» Description of the task: Would you transcribe each entry exactly as it stands, omitting the pictures?

[Extracted data entries]
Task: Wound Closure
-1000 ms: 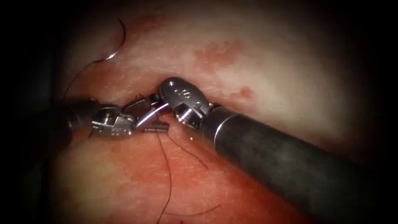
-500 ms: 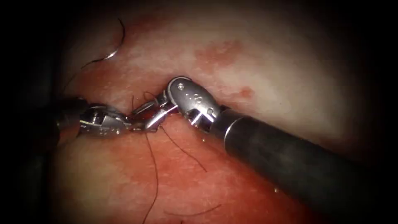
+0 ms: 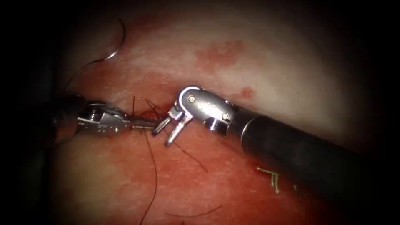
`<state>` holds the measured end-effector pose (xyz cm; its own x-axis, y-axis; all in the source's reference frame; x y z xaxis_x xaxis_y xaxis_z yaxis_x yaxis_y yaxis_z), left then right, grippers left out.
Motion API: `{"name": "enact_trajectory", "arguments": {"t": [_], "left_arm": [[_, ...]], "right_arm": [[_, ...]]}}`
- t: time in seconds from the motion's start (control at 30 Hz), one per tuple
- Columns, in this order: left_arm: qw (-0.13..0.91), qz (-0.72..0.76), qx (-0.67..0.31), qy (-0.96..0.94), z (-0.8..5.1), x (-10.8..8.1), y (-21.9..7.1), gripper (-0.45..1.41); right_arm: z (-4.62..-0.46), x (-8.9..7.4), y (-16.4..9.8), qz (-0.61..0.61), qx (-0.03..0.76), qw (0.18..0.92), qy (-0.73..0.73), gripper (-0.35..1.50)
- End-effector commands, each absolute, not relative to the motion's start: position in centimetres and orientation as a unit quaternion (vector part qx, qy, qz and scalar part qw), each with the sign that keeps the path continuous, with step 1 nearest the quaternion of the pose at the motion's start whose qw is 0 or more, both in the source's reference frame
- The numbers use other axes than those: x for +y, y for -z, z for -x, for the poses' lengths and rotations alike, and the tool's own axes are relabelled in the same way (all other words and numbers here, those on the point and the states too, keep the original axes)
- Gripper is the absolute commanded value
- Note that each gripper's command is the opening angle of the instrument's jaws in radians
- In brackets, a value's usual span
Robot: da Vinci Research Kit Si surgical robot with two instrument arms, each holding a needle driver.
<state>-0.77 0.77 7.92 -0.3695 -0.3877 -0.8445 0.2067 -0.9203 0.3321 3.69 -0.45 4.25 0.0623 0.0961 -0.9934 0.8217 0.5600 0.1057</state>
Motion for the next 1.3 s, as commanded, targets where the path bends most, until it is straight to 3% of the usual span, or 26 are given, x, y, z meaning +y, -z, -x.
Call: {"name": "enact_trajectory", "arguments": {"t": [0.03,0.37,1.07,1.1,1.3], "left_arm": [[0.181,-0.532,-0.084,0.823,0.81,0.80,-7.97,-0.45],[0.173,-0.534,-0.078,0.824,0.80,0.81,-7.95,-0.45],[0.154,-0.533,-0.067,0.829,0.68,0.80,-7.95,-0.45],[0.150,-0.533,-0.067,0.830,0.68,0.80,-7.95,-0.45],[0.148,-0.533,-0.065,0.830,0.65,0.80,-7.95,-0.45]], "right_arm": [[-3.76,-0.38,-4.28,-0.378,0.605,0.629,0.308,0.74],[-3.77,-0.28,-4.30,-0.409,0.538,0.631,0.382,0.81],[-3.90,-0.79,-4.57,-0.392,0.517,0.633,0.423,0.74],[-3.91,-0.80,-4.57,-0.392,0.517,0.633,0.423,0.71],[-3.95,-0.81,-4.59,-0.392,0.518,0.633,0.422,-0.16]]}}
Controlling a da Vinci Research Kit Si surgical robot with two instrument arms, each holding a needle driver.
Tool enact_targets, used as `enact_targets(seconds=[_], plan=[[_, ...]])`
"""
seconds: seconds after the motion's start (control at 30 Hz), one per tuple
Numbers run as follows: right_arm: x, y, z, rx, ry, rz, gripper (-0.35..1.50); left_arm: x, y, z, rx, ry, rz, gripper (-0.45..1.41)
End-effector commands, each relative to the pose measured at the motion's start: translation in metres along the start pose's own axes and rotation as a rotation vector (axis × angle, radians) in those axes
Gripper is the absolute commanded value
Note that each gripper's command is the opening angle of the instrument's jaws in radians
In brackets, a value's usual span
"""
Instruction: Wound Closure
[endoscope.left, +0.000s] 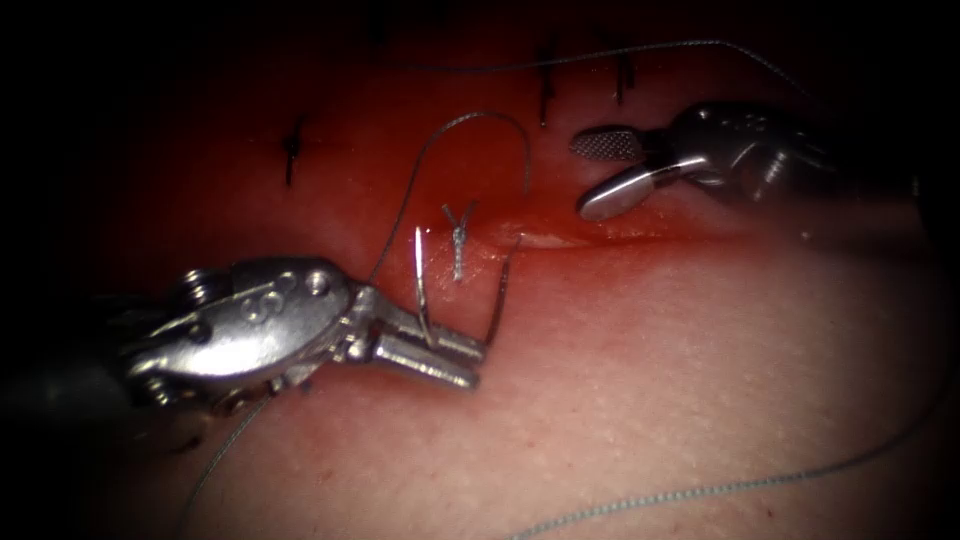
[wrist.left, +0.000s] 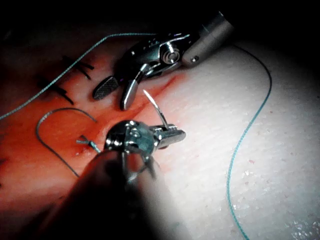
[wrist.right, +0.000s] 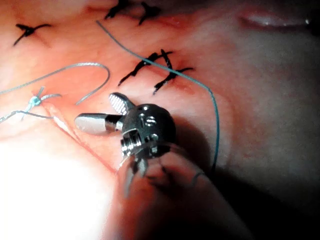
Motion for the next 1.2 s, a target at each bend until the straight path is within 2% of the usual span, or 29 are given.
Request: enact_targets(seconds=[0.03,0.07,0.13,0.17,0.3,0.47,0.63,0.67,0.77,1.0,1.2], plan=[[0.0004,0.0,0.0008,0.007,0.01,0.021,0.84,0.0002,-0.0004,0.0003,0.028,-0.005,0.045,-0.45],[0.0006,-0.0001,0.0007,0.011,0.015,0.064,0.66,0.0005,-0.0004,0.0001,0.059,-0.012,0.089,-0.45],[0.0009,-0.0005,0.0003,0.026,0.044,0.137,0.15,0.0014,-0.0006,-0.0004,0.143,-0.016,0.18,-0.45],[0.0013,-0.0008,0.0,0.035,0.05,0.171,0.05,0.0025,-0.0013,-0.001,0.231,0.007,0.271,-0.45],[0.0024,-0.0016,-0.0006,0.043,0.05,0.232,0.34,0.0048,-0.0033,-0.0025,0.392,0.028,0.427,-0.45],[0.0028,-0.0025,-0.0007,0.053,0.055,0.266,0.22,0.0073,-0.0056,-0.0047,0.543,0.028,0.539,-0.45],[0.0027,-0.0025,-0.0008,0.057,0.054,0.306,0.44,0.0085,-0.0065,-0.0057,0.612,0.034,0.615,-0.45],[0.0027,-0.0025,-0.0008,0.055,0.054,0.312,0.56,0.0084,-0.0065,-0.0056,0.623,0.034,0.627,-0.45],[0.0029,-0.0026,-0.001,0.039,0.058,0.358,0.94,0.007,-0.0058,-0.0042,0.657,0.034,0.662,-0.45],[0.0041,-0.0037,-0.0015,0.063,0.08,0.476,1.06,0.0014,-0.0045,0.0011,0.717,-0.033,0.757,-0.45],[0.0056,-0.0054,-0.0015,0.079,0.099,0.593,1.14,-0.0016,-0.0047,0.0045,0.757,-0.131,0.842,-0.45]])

» Response to the exercise:
Task: Wound Closure
-1000 ms: 
-500 ms: 
+0 ms: 
`<state>` holds the measured end-effector pose (xyz cm; its own x-axis, y-axis; all in the source's reference frame; x y z xaxis_x xaxis_y xaxis_z yaxis_x yaxis_y yaxis_z), left then right, grippers left out.
Motion API: `{"name": "enact_trajectory", "arguments": {"t": [_], "left_arm": [[_, ...]], "right_arm": [[_, ...]]}}`
- t: time in seconds from the motion's start (control at 30 Hz), one per tuple
- Columns, in this order: left_arm: qw (-0.13..0.91), qz (-0.72..0.76), qx (-0.67..0.31), qy (-0.96..0.94), z (-0.8..5.1), x (-10.8..8.1), y (-21.9..7.1), gripper (-0.45..1.41); right_arm: z (-4.62..-0.46), x (-8.9..7.4), y (-16.4..9.8), qz (-0.61..0.61), qx (-0.03..0.76), qw (0.18..0.92), qy (-0.73..0.73), gripper (-0.35..1.50)
- End-effector commands, each absolute, not relative to the motion's start: position in centimetres and orientation as a unit quaternion (vector part qx, qy, qz and scalar part qw), each with the sign that keeps the path continuous, with step 1 nearest the quaternion of the pose at the motion's start whose qw is 0 or more, both in the source's reference frame
- The numbers use other axes than those: x for +y, y for -z, z for -x, for the poses' lengths and rotations alike, and the tool's own axes are relabelled in the same way (all other words and numbers here, those on the point and the states too, keep the original axes)
- Gripper is the absolute commanded value
- Note that each gripper's command is the opening angle of the instrument's jaws in radians
- In brackets, a value's usual span
Robot: da Vinci Research Kit Si surgical robot with two instrument arms, each holding a needle driver.
<state>-0.77 0.77 7.92 -0.3695 -0.3877 -0.8445 0.2067 -0.9203 0.3321 3.69 -0.45 4.25 0.0623 0.0961 -0.9934 0.8217 0.5600 0.1057</state>
Motion for the next 1.3 s, as commanded, targets where the path bends most, until it is straight to 3% of the usual span, or 26 are given, x, y, z meaning +y, -z, -x.
Call: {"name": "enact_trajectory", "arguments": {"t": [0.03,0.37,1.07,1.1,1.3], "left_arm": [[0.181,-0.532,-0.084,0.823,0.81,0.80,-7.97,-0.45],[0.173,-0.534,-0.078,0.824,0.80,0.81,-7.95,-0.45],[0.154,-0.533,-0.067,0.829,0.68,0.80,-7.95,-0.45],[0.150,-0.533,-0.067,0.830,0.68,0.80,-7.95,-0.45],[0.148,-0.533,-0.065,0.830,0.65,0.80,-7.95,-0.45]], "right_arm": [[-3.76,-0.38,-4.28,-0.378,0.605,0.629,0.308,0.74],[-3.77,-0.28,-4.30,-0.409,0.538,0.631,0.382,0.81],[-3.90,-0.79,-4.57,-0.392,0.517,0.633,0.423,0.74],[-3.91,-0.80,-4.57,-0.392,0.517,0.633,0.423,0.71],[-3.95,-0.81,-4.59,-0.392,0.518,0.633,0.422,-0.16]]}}
Controlling a da Vinci Research Kit Si surgical robot with two instrument arms, each holding a needle driver.
Tool enact_targets, used as `enact_targets(seconds=[_], plan=[[_, ...]])`
"""
seconds: seconds after the motion's start (control at 30 Hz), one per tuple
Numbers run as follows: right_arm: x, y, z, rx, ry, rz, gripper (-0.35..1.50); left_arm: x, y, z, rx, ry, rz, gripper (-0.45..1.41)
End-effector commands, each relative to the pose measured at the motion's start: translation in metres along the start pose's own axes and rotation as a rotation vector (axis × angle, radians) in those axes
Gripper is the absolute commanded value
Note that each gripper's command is the opening angle of the instrument's jaws in radians
In brackets, a value's usual span
"""
Instruction: Wound Closure
[endoscope.left, +0.000s] 
[wrist.left, +0.000s] 
[wrist.right, +0.000s] 
Motion for the next 1.2 s, a target at each bend until the straight path is within 2% of the usual span, or 29 are given.
Request: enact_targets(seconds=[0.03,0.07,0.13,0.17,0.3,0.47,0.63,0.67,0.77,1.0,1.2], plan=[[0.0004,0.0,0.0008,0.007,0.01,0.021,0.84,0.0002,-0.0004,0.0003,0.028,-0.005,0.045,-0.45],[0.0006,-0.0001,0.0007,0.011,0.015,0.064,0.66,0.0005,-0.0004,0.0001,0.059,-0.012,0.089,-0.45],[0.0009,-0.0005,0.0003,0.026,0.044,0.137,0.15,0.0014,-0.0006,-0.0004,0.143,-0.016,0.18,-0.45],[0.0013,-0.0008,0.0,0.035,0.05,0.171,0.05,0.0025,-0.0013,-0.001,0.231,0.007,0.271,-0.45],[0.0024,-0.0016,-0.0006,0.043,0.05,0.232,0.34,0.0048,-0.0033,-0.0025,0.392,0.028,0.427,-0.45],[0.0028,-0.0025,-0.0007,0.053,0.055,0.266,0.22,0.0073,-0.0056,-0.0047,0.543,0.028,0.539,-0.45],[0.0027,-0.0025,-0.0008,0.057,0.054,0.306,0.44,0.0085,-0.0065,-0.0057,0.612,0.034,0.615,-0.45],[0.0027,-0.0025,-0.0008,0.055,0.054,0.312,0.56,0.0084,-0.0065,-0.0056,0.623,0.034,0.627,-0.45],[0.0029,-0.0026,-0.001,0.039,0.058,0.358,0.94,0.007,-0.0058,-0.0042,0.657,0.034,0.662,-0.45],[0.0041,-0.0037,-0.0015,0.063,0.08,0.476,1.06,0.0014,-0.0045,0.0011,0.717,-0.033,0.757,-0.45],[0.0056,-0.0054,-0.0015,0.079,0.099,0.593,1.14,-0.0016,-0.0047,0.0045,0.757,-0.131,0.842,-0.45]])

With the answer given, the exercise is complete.